**** Working data

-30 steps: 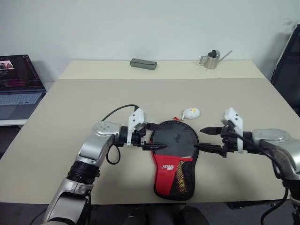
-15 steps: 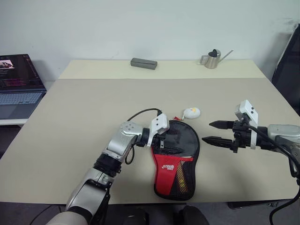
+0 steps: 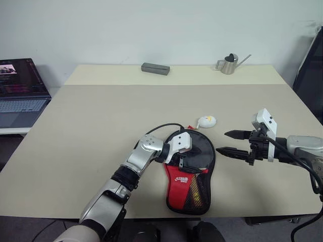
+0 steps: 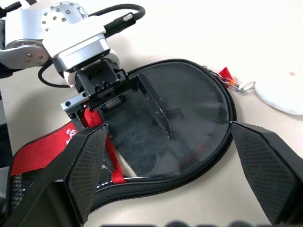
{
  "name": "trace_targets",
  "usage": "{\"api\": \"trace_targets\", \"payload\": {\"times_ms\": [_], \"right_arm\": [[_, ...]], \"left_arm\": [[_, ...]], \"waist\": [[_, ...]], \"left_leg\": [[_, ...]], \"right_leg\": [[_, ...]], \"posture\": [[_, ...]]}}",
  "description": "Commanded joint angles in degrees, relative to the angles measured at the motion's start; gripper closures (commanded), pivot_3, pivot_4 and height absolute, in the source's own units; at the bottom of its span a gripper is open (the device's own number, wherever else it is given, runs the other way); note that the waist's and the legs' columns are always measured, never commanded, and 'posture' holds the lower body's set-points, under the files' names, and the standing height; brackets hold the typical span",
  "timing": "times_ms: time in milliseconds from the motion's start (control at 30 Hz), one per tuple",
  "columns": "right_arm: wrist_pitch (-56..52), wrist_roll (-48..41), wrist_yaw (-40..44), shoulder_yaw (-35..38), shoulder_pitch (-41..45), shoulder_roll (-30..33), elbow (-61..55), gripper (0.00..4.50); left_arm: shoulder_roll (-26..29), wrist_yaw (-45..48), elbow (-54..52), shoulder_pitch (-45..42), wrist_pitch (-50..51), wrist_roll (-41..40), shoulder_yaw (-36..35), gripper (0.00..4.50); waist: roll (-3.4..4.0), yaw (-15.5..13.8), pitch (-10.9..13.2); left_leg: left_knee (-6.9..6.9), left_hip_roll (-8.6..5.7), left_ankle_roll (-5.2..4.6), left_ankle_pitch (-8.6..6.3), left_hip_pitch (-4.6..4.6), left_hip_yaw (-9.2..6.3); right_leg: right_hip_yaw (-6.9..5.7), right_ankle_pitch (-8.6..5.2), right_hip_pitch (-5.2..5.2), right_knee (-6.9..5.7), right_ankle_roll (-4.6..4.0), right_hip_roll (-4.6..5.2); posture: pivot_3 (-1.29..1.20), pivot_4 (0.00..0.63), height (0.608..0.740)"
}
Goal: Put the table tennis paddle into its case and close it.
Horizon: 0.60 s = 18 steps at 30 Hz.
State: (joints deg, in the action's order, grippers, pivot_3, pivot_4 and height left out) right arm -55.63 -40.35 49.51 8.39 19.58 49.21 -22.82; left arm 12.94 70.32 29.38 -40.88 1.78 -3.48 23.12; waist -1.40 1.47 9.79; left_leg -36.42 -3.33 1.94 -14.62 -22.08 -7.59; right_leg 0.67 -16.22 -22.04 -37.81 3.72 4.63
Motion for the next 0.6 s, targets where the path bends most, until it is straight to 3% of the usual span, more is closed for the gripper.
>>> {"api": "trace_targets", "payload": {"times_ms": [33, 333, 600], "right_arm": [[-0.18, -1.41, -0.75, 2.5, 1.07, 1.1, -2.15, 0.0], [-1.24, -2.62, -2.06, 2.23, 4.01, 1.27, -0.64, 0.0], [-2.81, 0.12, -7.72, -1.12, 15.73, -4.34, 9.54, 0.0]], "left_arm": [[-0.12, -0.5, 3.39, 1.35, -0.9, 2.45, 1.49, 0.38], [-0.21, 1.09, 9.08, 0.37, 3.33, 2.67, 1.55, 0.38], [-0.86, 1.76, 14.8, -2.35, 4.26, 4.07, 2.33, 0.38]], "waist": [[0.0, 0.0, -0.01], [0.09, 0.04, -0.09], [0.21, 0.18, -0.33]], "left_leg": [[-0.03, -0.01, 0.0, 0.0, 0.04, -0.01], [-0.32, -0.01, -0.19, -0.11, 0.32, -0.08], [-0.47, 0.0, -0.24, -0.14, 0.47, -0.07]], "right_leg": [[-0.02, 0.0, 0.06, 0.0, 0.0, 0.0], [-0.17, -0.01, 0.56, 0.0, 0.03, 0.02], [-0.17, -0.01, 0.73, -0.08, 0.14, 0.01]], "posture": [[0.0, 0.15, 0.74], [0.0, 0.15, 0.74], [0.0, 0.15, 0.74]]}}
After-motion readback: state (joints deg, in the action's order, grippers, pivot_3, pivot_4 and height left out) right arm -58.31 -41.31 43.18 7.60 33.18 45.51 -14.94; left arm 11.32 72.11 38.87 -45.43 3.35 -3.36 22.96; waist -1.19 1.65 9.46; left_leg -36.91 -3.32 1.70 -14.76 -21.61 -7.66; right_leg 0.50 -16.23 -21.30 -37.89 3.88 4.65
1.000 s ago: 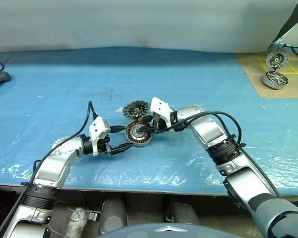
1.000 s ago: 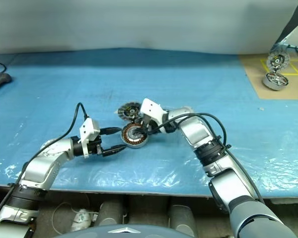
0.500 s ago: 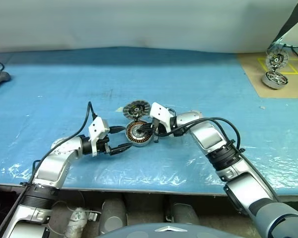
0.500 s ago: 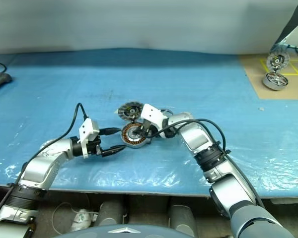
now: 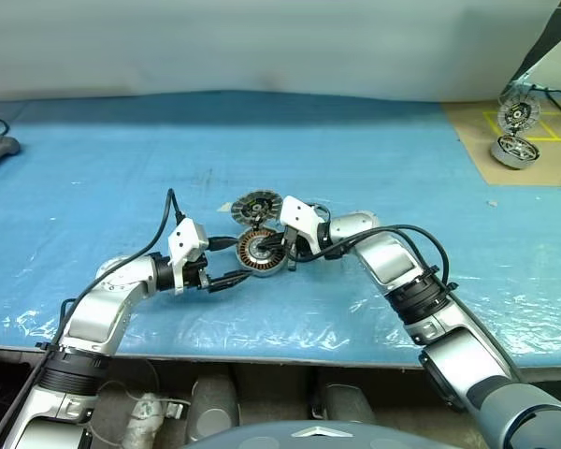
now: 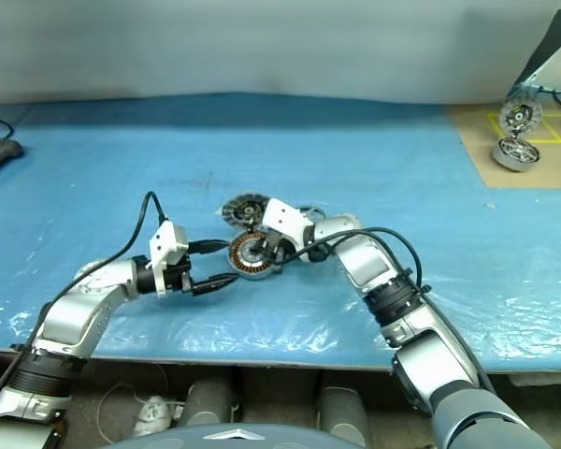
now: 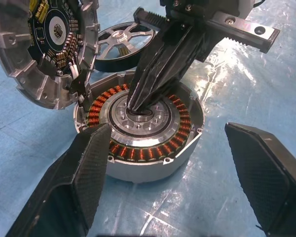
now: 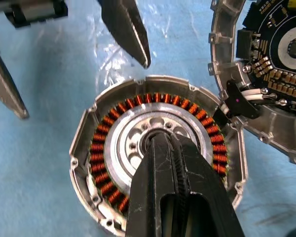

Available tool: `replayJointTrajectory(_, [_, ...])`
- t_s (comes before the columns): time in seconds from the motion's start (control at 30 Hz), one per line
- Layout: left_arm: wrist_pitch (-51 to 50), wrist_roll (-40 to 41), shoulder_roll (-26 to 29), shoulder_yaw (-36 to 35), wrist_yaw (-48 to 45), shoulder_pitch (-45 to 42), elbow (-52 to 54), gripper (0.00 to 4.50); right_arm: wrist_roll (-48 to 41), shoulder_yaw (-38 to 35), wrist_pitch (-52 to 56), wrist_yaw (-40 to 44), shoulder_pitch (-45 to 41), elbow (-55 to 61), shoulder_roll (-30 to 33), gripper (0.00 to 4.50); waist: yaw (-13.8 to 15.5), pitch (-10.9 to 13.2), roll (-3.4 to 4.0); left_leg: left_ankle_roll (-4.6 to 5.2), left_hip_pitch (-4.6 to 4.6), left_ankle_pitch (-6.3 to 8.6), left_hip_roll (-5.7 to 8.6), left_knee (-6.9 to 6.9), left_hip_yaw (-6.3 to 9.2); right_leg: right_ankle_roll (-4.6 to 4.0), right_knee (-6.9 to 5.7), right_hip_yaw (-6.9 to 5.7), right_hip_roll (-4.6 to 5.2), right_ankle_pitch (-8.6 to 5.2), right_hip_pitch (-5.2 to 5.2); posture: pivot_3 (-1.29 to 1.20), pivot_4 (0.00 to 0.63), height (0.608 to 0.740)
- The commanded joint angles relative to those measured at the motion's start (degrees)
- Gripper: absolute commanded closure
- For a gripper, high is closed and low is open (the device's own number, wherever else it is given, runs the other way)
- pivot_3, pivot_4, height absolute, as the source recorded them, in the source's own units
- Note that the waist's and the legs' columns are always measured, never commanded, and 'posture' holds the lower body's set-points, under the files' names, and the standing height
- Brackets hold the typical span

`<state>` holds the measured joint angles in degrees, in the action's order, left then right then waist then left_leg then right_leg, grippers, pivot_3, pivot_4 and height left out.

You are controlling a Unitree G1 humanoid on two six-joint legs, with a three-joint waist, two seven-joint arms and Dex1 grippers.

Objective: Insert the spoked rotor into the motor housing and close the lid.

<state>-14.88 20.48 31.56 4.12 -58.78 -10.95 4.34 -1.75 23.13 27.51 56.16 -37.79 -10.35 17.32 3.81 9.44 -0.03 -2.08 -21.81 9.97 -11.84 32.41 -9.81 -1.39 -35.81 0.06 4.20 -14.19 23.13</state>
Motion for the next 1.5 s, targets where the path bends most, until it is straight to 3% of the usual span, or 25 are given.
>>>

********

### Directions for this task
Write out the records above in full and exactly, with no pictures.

### Completed task
-30 steps: 
-15 steps: 
+0 steps: 
+0 steps: 
{
  "name": "trace_targets",
  "usage": "{\"api\": \"trace_targets\", \"payload\": {\"times_ms\": [_], \"right_arm\": [[_, ...]], \"left_arm\": [[_, ...]], \"waist\": [[_, ...]], \"left_leg\": [[_, ...]], \"right_leg\": [[_, ...]], \"posture\": [[_, ...]]}}",
  "description": "Commanded joint angles in degrees, relative to the angles measured at the motion's start; gripper closures (commanded), pivot_3, pivot_4 and height absolute, in the source's own units; at the bottom of its span a gripper is open (the device's own number, wherever else it is given, runs the other way); note that the waist's and the legs' columns are always measured, never commanded, and 'posture' holds the lower body's set-points, under the files' names, and the standing height; brackets hold the typical span",
  "timing": "times_ms: time in milliseconds from the motion's start (control at 30 Hz), one per tuple",
  "columns": "right_arm: wrist_pitch (-56..52), wrist_roll (-48..41), wrist_yaw (-40..44), shoulder_yaw (-35..38), shoulder_pitch (-41..45), shoulder_roll (-30..33), elbow (-61..55), gripper (0.00..4.50); left_arm: shoulder_roll (-26..29), wrist_yaw (-45..48), elbow (-54..52), shoulder_pitch (-45..42), wrist_pitch (-50..51), wrist_roll (-41..40), shoulder_yaw (-36..35), gripper (0.00..4.50); waist: roll (-3.4..4.0), yaw (-15.5..13.8), pitch (-10.9..13.2); left_leg: left_knee (-6.9..6.9), left_hip_roll (-8.6..5.7), left_ankle_roll (-5.2..4.6), left_ankle_pitch (-8.6..6.3), left_hip_pitch (-4.6..4.6), left_hip_yaw (-9.2..6.3); right_leg: right_hip_yaw (-6.9..5.7), right_ankle_pitch (-8.6..5.2), right_hip_pitch (-5.2..5.2), right_knee (-6.9..5.7), right_ankle_roll (-4.6..4.0), right_hip_roll (-4.6..5.2); posture: pivot_3 (-1.29..1.20), pivot_4 (0.00..0.63), height (0.608..0.740)"
}
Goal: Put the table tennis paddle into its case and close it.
Horizon: 0.60 s = 18 steps at 30 Hz.
State: (joints deg, in the action's order, grippers, pivot_3, pivot_4 and height left out) right arm -55.63 -40.35 49.51 8.39 19.58 49.21 -22.82; left arm 12.94 70.32 29.38 -40.88 1.78 -3.48 23.12; waist -1.40 1.47 9.79; left_leg -36.42 -3.33 1.94 -14.62 -22.08 -7.59; right_leg 0.67 -16.22 -22.04 -37.81 3.72 4.63
Motion for the next 0.6 s, targets where the path bends most, until it is straight to 3% of the usual span, more is closed for the gripper.
>>> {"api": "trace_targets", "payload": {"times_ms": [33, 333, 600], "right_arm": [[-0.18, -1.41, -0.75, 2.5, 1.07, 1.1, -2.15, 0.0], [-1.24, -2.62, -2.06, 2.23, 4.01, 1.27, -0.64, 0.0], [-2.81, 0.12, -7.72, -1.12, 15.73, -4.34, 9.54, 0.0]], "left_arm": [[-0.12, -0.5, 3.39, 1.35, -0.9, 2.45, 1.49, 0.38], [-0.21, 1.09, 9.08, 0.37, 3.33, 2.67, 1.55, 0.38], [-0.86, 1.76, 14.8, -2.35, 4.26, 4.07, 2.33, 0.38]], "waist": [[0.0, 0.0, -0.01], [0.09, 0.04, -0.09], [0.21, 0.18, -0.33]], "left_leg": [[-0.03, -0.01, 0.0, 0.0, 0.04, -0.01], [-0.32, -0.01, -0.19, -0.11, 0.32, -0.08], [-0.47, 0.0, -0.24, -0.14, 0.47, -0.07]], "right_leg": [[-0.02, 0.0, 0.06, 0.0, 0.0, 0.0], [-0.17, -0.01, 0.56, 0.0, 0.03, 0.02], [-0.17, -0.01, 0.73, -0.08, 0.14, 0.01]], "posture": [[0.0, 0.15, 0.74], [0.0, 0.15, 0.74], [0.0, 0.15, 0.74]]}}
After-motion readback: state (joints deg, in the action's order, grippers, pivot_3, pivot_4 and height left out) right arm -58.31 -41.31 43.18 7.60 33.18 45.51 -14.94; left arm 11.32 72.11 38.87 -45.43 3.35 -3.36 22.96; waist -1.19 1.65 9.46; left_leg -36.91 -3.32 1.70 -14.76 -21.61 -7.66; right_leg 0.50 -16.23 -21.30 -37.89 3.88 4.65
1.000 s ago: 
1.000 s ago: 
0.500 s ago: 
0.500 s ago: 
now: 
now: 
now: 
now: 

Available tool: `replayJointTrajectory(_, [_, ...])`
- t_s (comes before the columns): time in seconds from the motion's start (control at 30 Hz), one per line
- Layout: left_arm: wrist_pitch (-51 to 50), wrist_roll (-40 to 41), shoulder_roll (-26 to 29), shoulder_yaw (-36 to 35), wrist_yaw (-48 to 45), shoulder_pitch (-45 to 42), elbow (-52 to 54), gripper (0.00 to 4.50); right_arm: wrist_roll (-48 to 41), shoulder_yaw (-38 to 35), wrist_pitch (-52 to 56), wrist_yaw (-40 to 44), shoulder_pitch (-45 to 41), elbow (-55 to 61), shoulder_roll (-30 to 33), gripper (0.00 to 4.50); waist: yaw (-13.8 to 15.5), pitch (-10.9 to 13.2), roll (-3.4 to 4.0); left_leg: left_ankle_roll (-4.6 to 5.2), left_hip_pitch (-4.6 to 4.6), left_ankle_pitch (-6.3 to 8.6), left_hip_roll (-5.7 to 8.6), left_knee (-6.9 to 6.9), left_hip_yaw (-6.3 to 9.2); right_leg: right_ankle_roll (-4.6 to 4.0), right_knee (-6.9 to 5.7), right_hip_yaw (-6.9 to 5.7), right_hip_roll (-4.6 to 5.2), right_ankle_pitch (-8.6 to 5.2), right_hip_pitch (-5.2 to 5.2); posture: pivot_3 (-1.29 to 1.20), pivot_4 (0.00 to 0.63), height (0.608 to 0.740)
- The commanded joint angles relative to those measured at the motion's start (degrees)
- Gripper: absolute commanded closure
- For a gripper, high is closed and low is open (the device's own number, wherever else it is given, runs the other way)
- pivot_3, pivot_4, height absolute, as the source recorded them, in the source's own units
- Note that the waist's and the legs' columns are always measured, never commanded, and 'posture' holds the lower body's set-points, under the files' names, and the standing height
- Brackets hold the typical span

`<state>` holds the measured joint angles in degrees, in the action's order, left then right then waist then left_leg then right_leg, grippers, pivot_3, pivot_4 and height left out.

You are controlling a Unitree G1 humanoid on two six-joint legs, with a three-joint waist, two seven-joint arms and Dex1 grippers.

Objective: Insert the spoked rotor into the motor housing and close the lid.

<state>-14.88 20.48 31.56 4.12 -58.78 -10.95 4.34 -1.75 23.13 27.51 56.16 -37.79 -10.35 17.32 3.81 9.44 -0.03 -2.08 -21.81 9.97 -11.84 32.41 -9.81 -1.39 -35.81 0.06 4.20 -14.19 23.13</state>
Motion for the next 1.5 s, targets where the path bends most, until it is straight to 3% of the usual span, or 25 are given.
>>>

Nothing else is required to finish the exercise.